‘Change We Can Believe in’?

It would seem today marks Barack Obama’s one-hundredth day in office. And with such a mile-stone reached came the warranted, yet slightly misguided, review of all he has accomplished by the media. Fair enough. But the emphasis has been unduly placed on where he differs from Bush, as opposed to his reckless similarities;

“In his first 100 days, Obama has excused torture, opposed habeas corpus and demanded more secret government. He has kept Bush’s gulag intact and at least 17,000 prisoners beyond the reach of justice. On 24 April, his lawyers won an appeal that ruled Guantanamo Bay prisoners were not “persons”, and therefore had no right not to be tortured. His national intelligence director, Admiral Dennis Blair, says he believes torture works.
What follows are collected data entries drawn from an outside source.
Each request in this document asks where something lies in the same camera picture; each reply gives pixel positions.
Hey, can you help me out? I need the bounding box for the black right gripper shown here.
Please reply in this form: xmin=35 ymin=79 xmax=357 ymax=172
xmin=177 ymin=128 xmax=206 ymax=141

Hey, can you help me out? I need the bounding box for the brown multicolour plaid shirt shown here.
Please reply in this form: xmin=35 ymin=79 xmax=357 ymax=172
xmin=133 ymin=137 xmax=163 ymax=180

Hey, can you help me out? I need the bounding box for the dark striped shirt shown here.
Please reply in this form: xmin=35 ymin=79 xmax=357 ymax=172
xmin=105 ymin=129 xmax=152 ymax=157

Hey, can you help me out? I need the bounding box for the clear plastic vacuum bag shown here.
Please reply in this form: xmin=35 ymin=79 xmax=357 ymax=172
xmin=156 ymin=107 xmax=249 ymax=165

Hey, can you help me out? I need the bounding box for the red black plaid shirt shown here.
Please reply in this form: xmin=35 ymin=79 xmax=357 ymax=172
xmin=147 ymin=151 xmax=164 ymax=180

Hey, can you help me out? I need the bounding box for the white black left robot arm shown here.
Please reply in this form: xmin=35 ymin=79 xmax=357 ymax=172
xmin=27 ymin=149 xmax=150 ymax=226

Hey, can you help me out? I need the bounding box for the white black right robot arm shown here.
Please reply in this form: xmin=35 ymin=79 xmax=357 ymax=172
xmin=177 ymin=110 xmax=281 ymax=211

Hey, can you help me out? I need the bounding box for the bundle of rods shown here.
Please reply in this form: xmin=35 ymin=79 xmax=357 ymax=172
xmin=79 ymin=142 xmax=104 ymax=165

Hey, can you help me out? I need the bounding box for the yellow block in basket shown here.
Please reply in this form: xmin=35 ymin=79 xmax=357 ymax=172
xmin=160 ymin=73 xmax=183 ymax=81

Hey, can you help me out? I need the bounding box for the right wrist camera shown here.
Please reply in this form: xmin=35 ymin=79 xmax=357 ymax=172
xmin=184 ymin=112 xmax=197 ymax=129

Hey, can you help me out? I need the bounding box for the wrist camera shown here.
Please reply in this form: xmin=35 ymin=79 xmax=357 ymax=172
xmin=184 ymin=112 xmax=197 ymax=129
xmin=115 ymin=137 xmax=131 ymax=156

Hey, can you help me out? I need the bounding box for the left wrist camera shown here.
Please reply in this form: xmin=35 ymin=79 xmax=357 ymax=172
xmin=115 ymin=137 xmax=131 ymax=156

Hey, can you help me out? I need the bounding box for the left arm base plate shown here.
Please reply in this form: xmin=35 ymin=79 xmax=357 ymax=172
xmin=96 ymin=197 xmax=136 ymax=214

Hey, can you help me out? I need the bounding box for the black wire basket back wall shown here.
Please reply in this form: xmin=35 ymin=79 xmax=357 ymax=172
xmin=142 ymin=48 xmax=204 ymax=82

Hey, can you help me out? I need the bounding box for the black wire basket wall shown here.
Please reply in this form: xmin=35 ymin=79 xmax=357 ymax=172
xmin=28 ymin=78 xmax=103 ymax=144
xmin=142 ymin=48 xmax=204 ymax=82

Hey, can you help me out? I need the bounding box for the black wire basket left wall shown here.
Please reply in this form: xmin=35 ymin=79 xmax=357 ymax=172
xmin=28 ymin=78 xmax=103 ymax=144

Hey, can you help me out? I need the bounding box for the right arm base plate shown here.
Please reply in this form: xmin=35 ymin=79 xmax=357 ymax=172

One of his senior US intelligence officials in Latin America is accused of covering up the torture of an American nun in Guatemala in 1989; another is a Pinochet apologist. As Daniel Ellsberg has pointed out, the US experienced a military coup under Bush, whose secretary of “defence”, Robert Gates, along with the same warmaking officials, has been retained by Obama.”

“Change we can believe in?” John Pilger‘s not so sure and argues The Mad Men Did Well, in these first 100 days. Interesting…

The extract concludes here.